# Is this to many fish for this tank?



## Discusgirl18 (Oct 12, 2007)

I am either going to get a 46 to 55 gallon tank maybe even 75. Will it be enough room for 2 to 3 clown fish, 1 dragonette, and 1 yellow tang?


----------



## cp5041 (Oct 29, 2006)

if you wanted the tang i wouldn't go less than the 75. and depending on the type of clownfish you may not be able to keep more than one unless they are a mated pair. but two clownfish a dragonette and maybe another medium sized fish instead of the tang should be fine in any of those tanks. If your just doin a FOWLR tank instead of a reef you may be able to add more depending on what size tank u get


----------



## Discusgirl18 (Oct 12, 2007)

I am new to this what do you mean by a FOWLR tank. I know for sure I want one maroon clown and then I was think 2 orange and white clowns.


----------



## Cody (Dec 22, 2007)

Discusgirl18 said:


> I am new to this what do you mean by a FOWLR tank. I know for sure I want one maroon clown and then I was think 2 orange and white clowns.

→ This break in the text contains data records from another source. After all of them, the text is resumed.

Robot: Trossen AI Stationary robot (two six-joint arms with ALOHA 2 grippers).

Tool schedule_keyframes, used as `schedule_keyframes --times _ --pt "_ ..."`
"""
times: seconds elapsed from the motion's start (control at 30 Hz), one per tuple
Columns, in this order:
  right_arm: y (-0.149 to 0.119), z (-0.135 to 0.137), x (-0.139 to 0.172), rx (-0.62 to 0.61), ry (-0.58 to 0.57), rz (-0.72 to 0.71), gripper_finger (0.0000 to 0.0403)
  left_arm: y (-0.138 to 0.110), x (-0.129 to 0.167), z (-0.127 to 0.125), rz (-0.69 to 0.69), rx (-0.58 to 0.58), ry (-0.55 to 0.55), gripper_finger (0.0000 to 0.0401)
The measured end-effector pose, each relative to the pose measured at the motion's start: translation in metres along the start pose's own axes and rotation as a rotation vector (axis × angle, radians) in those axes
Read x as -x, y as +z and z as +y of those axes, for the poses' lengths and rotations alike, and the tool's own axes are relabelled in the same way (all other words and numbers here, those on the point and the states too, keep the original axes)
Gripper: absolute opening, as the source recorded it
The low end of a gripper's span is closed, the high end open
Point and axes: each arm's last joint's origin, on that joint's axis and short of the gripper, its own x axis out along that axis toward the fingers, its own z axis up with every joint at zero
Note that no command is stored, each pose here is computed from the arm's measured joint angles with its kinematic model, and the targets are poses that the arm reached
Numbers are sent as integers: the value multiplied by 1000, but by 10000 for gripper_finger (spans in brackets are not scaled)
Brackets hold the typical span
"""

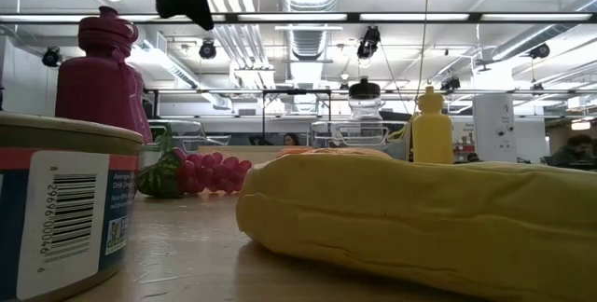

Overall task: Pick & Place Food Item
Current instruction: Put the purple grapes into the left transparent bin

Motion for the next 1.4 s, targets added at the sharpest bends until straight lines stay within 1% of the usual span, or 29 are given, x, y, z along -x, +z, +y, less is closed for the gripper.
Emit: schedule_keyframes --times 0.17,0.37,0.5,0.57,0.7,0.9,0.97,1.13,1.4 --pt "0 0 0 1 0 0 27 1 -6 7 8 252 23 10" --pt "0 0 0 32 0 0 27 5 -32 2 76 325 65 9" --pt "0 0 0 47 0 0 27 6 -55 -1 152 378 118 3" --pt "0 0 0 52 0 0 27 6 -65 -3 187 399 121 2" --pt "0 0 0 57 0 0 27 5 -84 -6 253 398 138 2" --pt "0 0 0 72 0 0 27 4 -99 -9 301 392 154 2" --pt "0 0 0 72 0 0 27 3 -102 -9 309 391 158 8" --pt "0 0 0 72 0 -1 27 3 -107 -10 323 389 167 40" --pt "0 0 0 75 0 -1 27 2 -109 -10 329 392 168 106"
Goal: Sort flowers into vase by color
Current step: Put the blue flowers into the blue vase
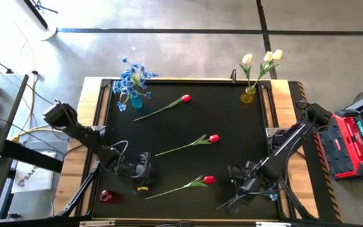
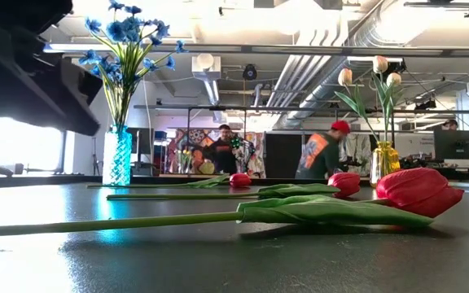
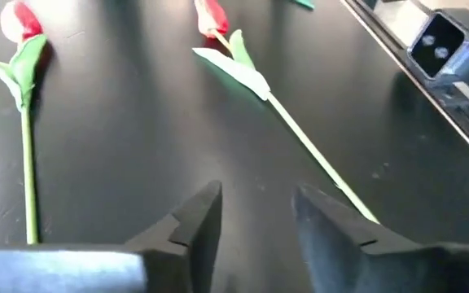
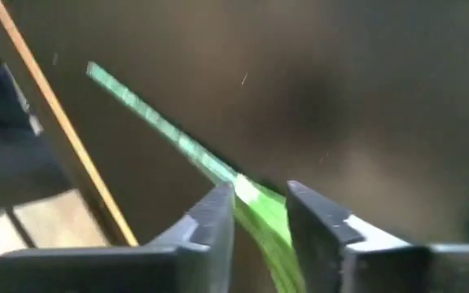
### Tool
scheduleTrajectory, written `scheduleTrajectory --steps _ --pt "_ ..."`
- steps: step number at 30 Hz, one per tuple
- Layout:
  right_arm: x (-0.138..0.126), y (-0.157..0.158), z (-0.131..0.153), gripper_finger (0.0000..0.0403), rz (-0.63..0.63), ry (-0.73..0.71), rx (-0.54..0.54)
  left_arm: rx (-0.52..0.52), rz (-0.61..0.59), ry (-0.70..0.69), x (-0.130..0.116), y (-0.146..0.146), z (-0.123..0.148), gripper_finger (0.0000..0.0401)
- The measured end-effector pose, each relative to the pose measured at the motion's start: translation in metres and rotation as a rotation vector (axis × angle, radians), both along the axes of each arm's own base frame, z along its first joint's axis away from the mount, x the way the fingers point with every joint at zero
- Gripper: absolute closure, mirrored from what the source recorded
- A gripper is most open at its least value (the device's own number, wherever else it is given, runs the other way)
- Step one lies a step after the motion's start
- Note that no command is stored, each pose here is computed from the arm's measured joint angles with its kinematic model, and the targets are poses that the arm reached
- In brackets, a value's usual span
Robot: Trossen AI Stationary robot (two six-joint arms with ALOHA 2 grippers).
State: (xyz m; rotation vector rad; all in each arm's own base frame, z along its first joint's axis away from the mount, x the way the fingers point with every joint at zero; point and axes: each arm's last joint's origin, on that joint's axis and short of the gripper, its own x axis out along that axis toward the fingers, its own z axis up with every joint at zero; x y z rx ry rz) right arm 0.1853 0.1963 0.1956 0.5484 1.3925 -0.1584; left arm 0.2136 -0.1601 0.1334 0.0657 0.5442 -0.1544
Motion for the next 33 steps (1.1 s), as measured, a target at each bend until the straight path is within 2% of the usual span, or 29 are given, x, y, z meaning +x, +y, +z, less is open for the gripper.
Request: scheduleTrajectory --steps 6,10,19,24,27,33 --pt "-0.01 0.003 -0.001 0.0206 0.088 0.048 -0.02 -0.019 0.016 -0.006 0.005 -0.002 0.002 0.0216" --pt "-0.018 0.01 -0.001 0.0178 0.134 0.049 -0.018 -0.046 0.035 0.009 0.005 -0.001 0.001 0.0209" --pt "-0.032 0.023 -0.001 0.0196 0.167 0.083 0.034 -0.069 0.049 0.02 0.005 -0.001 0.001 0.0208" --pt "-0.04 0.027 -0.003 0.0208 0.149 0.039 -0.042 -0.075 0.053 0.02 0.005 -0.001 0.001 0.0208" --pt "-0.047 0.028 -0.013 0.0208 0.158 0.096 -0.124 -0.08 0.057 0.019 0.005 0.0 0.001 0.0208" --pt "-0.047 0.039 -0.038 0.0209 0.224 0.138 -0.175 -0.094 0.068 0.021 0.005 0.0 0.001 0.0208"
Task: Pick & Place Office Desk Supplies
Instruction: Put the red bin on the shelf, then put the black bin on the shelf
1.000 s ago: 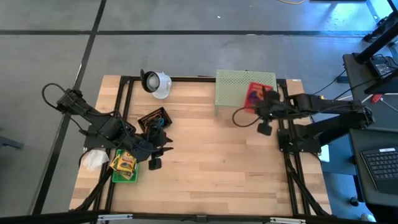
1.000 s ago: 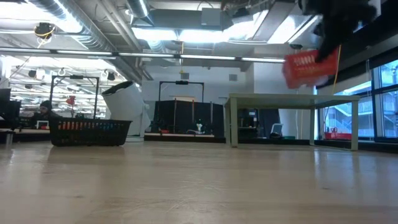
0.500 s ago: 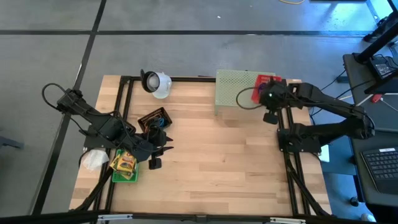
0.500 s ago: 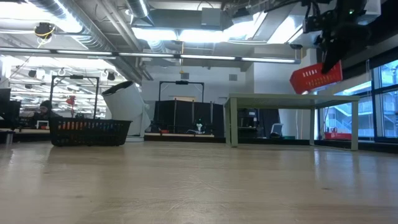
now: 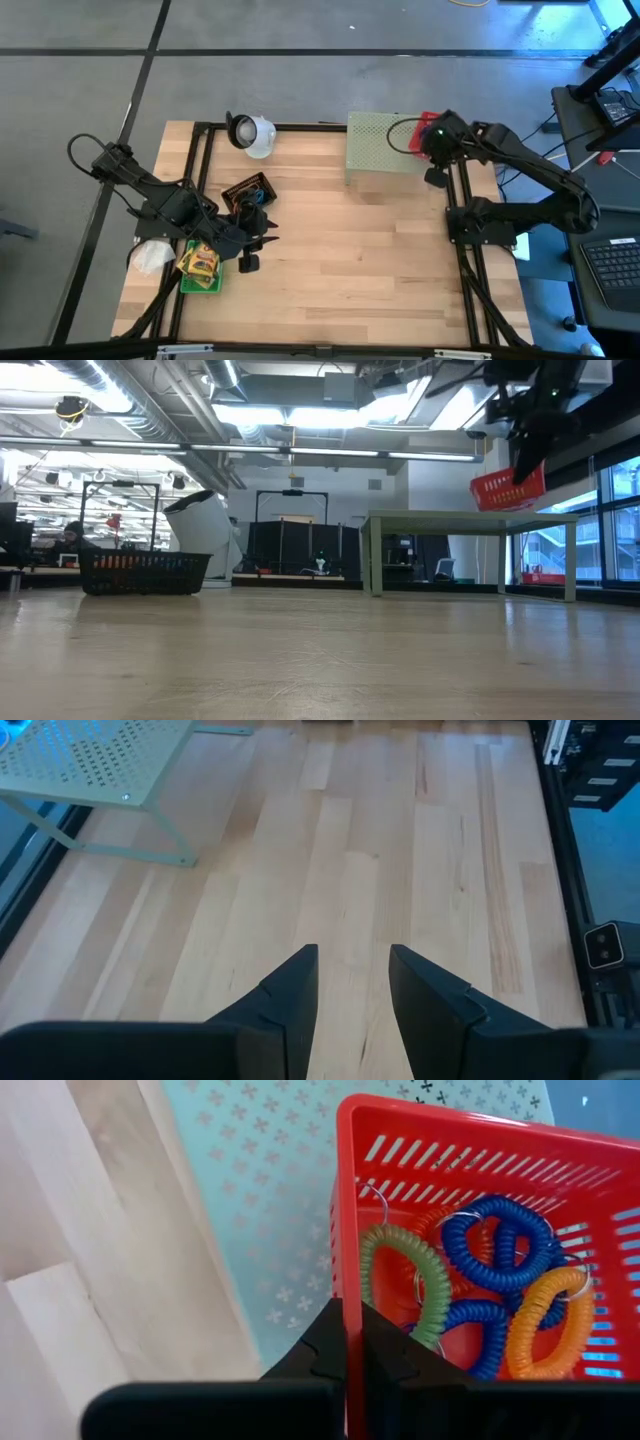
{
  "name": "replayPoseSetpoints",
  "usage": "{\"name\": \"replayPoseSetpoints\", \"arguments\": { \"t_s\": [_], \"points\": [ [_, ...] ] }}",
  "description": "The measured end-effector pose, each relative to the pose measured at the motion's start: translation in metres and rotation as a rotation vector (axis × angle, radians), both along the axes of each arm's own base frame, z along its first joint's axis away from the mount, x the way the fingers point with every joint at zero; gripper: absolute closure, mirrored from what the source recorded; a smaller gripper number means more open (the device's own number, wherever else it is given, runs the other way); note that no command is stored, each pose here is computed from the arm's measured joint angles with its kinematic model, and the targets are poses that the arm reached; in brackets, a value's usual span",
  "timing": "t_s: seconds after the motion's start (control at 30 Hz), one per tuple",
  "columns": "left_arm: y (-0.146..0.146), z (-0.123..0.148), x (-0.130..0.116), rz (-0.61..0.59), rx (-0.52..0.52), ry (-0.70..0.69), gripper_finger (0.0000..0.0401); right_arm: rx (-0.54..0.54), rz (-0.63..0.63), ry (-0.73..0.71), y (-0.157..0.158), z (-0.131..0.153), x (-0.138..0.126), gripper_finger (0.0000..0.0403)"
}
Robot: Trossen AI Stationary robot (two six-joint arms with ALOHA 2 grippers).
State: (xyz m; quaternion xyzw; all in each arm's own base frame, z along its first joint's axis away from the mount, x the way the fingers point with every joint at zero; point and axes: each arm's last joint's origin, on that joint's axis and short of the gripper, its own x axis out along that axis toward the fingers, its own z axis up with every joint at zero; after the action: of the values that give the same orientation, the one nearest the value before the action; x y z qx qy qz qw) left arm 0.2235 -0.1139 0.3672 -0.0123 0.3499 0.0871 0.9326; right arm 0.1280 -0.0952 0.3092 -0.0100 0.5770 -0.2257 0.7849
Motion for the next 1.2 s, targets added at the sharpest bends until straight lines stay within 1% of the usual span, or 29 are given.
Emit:
{"name": "replayPoseSetpoints", "arguments": {
  "t_s": [0.13, 0.3, 0.4, 0.63, 1.03, 1.1, 1.2],
  "points": [
    [0.0, 0.0, 0.0, 0.0, 0.0, 0.0, 0.0283, -0.002, 0.035, 0.021, -0.002, -0.001, 0.001, 0.0396],
    [0.0, 0.0, 0.0, 0.0, 0.0, 0.0, 0.0283, 0.012, 0.018, 0.031, -0.005, -0.004, 0.004, 0.0396],
    [0.0, 0.0, 0.0, 0.0, 0.0, 0.0, 0.0283, 0.016, 0.007, 0.027, -0.006, -0.005, 0.005, 0.0388],
    [0.0, 0.0, 0.0, 0.001, -0.002, 0.0, 0.0283, -0.005, -0.008, -0.012, -0.008, -0.003, 0.008, 0.0339],
    [0.0, 0.0, 0.0, 0.0, -0.001, 0.0, 0.0283, -0.007, -0.042, -0.035, -0.008, -0.002, 0.009, 0.0231],
    [0.0, 0.0, 0.0, 0.0, -0.001, 0.0, 0.0283, -0.011, -0.048, -0.045, -0.008, 0.002, 0.008, 0.0219],
    [0.0, 0.0, 0.0, 0.0, 0.0, 0.0, 0.0283, -0.032, -0.063, -0.09, -0.008, 0.016, 0.009, 0.0209]
  ]
}}
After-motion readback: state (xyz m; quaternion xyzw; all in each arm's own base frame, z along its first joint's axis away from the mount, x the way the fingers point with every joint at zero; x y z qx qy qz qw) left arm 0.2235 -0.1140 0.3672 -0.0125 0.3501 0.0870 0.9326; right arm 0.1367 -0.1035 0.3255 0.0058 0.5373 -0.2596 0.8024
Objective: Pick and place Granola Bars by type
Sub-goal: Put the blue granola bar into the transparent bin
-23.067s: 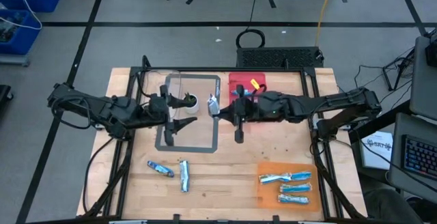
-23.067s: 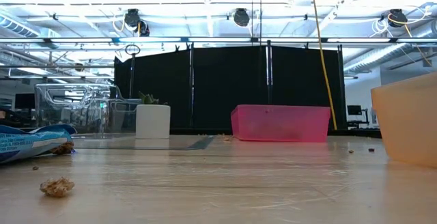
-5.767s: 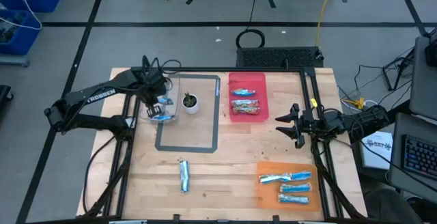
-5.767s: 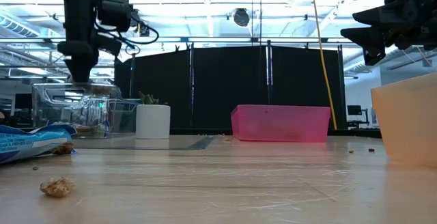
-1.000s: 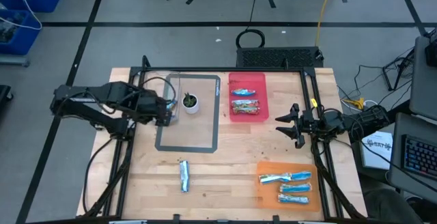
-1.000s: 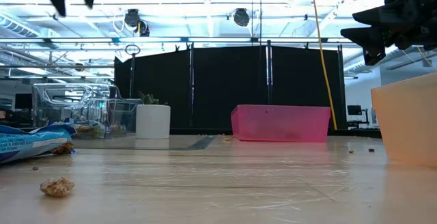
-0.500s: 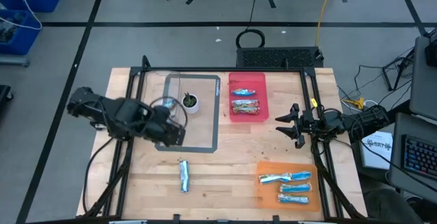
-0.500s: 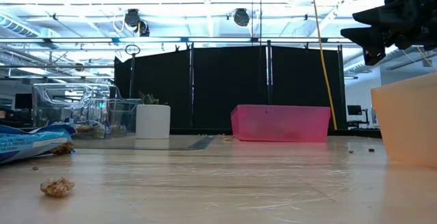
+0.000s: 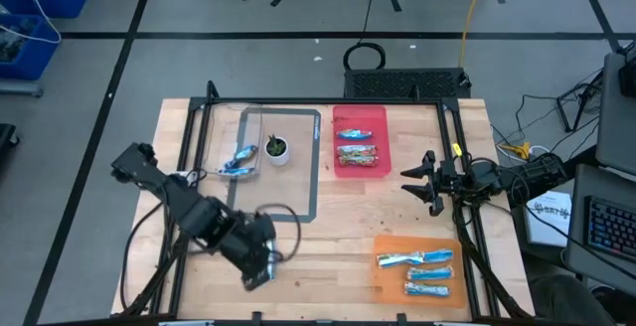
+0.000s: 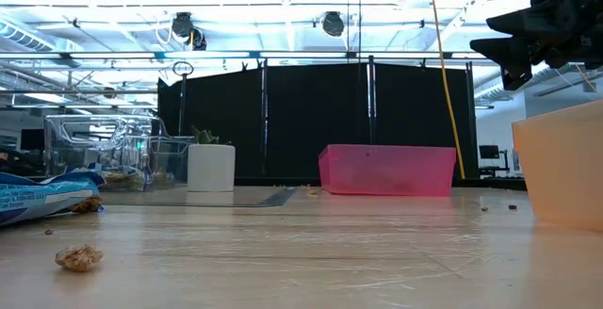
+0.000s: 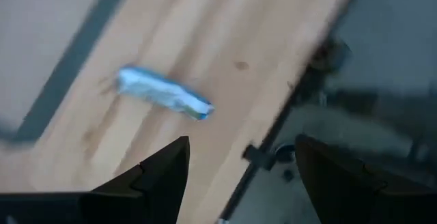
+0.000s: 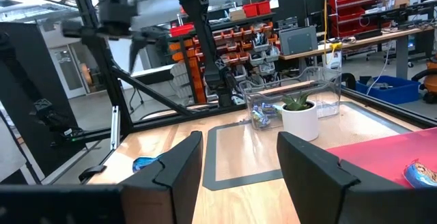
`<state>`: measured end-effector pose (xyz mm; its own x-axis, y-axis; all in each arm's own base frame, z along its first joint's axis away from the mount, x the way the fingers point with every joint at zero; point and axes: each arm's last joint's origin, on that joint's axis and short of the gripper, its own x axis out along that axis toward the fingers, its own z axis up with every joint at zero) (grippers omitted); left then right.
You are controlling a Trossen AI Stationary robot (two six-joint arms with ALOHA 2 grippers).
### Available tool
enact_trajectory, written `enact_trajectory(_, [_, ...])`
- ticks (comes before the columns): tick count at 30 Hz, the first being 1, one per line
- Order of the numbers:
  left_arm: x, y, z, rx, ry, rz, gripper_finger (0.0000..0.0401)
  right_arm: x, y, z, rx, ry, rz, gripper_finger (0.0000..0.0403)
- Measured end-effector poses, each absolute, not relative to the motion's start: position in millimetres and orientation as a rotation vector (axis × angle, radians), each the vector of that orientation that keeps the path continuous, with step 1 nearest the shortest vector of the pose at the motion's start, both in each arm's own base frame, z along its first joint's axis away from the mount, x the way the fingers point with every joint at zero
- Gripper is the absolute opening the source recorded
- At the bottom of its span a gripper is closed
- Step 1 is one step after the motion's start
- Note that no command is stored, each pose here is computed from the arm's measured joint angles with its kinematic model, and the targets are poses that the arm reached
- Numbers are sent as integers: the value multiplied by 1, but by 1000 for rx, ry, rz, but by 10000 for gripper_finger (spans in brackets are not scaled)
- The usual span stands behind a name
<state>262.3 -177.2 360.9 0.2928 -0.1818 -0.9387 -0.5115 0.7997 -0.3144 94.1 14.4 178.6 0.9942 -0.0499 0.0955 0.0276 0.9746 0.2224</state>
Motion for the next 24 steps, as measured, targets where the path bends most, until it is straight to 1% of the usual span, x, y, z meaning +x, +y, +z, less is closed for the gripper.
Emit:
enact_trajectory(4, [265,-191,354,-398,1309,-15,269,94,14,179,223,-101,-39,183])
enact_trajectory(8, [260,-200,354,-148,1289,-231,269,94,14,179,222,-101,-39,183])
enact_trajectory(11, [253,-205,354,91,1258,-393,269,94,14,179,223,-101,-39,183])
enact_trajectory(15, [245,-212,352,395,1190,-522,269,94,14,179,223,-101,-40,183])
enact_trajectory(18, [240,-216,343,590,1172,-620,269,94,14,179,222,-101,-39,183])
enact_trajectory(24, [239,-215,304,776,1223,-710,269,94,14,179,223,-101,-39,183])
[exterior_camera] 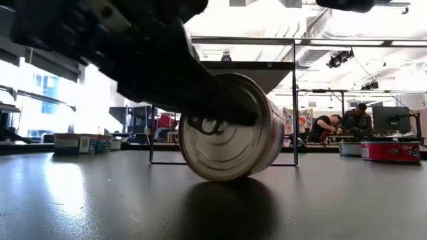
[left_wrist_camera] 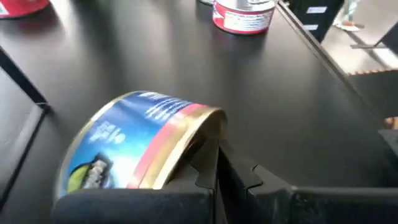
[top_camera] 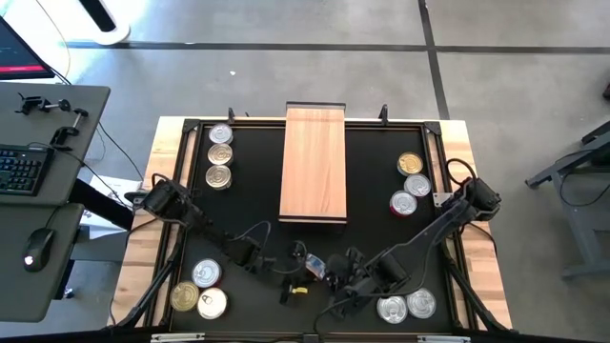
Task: Stack canned seafood by type on shelf
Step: Put the blue-pink tuna can on the shelf
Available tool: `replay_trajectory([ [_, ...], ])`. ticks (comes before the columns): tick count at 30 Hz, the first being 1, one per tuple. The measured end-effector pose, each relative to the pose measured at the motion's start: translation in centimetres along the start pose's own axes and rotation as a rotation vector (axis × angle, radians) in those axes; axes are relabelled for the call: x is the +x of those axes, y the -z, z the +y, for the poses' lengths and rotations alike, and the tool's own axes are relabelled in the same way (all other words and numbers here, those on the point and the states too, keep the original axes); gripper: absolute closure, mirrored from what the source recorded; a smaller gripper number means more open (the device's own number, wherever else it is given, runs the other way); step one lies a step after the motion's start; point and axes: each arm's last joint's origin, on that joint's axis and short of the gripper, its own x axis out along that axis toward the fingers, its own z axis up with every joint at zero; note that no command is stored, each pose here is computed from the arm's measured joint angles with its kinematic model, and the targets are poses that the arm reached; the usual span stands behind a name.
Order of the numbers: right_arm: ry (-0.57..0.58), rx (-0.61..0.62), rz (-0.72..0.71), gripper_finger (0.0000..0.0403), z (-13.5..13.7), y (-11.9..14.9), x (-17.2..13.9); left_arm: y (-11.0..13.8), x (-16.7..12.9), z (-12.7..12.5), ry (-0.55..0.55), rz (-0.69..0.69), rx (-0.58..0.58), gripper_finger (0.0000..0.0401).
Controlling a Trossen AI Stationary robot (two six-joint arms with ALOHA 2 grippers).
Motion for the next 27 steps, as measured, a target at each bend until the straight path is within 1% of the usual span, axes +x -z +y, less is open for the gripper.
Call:
replay_trajectory([
  [2,-0.002,-0.018,0.0,0.0403,0.0,0.0,0.0,-0.6,-0.5,-0.3,0.068,0.006,0.006,0.0401],
  [4,0.001,-0.031,-0.001,0.0403,-0.1,-0.1,0.1,-1.7,-1.4,-0.6,0.135,-0.013,0.001,0.0401],
  [6,0.017,-0.015,-0.001,0.0401,-0.5,-0.7,0.3,-2.8,-2.7,-0.6,0.159,0.004,0.006,0.0401],
  [9,0.011,-0.005,0.037,0.0383,-1.3,-1.8,0.7,-4.3,-5.1,-0.2,0.147,0.047,0.018,0.0401],
  [11,-0.005,0.013,0.075,0.0356,-1.8,-2.5,1.0,-5.6,-7.1,0.0,0.144,0.055,0.01,0.0401],
  [13,-0.013,0.029,0.104,0.0317,-2.3,-3.1,1.3,-6.7,-9.4,0.2,0.128,0.065,0.01,0.0401],
  [18,-0.011,0.011,0.114,0.0199,-3.2,-4.1,1.9,-8.3,-14.4,0.4,0.068,0.058,-0.012,0.0401],
  [21,-0.006,-0.023,0.109,0.0138,-3.5,-4.5,2.0,-8.7,-17.1,0.3,0.03,0.039,-0.043,0.0401],
  [24,0.038,-0.058,0.083,0.0097,-3.9,-4.8,2.6,-9.0,-19.0,-0.1,0.007,0.008,-0.07,0.0401],
  [27,0.071,-0.074,0.095,0.0079,-4.2,-4.5,3.9,-9.2,-20.2,-0.7,-0.011,-0.038,-0.098,0.0401],
])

FOWLR stands for Fish Only With Live Rock.

Basically means you don't add any corals, polyps, etc.


----------



## cp5041 (Oct 29, 2006)

one maroon clown will be fine in anyone of those size tanks. also if you are new to the hobby i wouldnt recommend a dragonette because they are so difficult to feed. they eat only copepods that usually come from your live rock or live sand. i wouldnt even think about adding one untill the pod population has had a good chance to mature and multiply.


----------



## caferacermike (Oct 3, 2006)

As was mentioned, as beautiful as mandarins are..... not a good choice.


----------



## MattD (Apr 25, 2007)

Do not buy a mandarin, it will slowly starve to death over the course of many weeks. They will exhaust the pod population quickly, and will be nearly impossible to feed. They are a difficult fish to care for, and only do well in large, large tanks despite their small size, which leads to misconceptions about their requirements.


----------



## Discusgirl18 (Oct 12, 2007)

Well heres what i am buying and and could you tell me what fish could go in this and be ok. Thank you so much for the help!
75g saltwater aquarium used,2 heaters,complete test kit,hydrometer,rena filstar xp3 filter canister ,Standard lighting,About 75lbs of fiji live rock,
60 lbs of fiji live sand,2 rocks with brown mushroom polyps on them,
peppermint shrimp, plus a couple snails.


----------



## Discusgirl18 (Oct 12, 2007)

ok so heres what I decided to do I am just going to start off with a 10 gallon tank. So this is what I have live sand, live rock, heater, and a filter what else will I need. I am going to have 1 clown fish.


----------



## Andrewprime1 (Jan 4, 2008)

You should get a Hydor Nano power head if you are thinking of having any coral. you will need the water movement.


----------



## Discusgirl18 (Oct 12, 2007)

K is live sand better than crushed coral or is crushed coral good too?


----------



## cp5041 (Oct 29, 2006)

id prolly do half live sand half aragonite. you dont have to use the live sand but it can help seed the tank with more bacteria for the nitrogen cycle and you may get a small population of pods from the sand.


----------



## bettababy (Oct 12, 2006)

Long term the live sand is going to be a much better choice and easier to keep that size of a tank stable. You won't get the biological filtration from crushed coral, and I notice nobody has mentioned yet that the smaller the tank size in saltwater the more difficult it becomes to keep stable and healthy. 
Everyone has given awesome advice to you thus far... and I would still add the power head even in the 10 gallon, just make it a small one so it's not over powering. The better your circulation the easier it will be to keep this size of a tank healthy. Rio puts out a decent line of power heads that are not unsightly to look at and have many size options. I have used these in saltwater for many years, and I've been very happy with them.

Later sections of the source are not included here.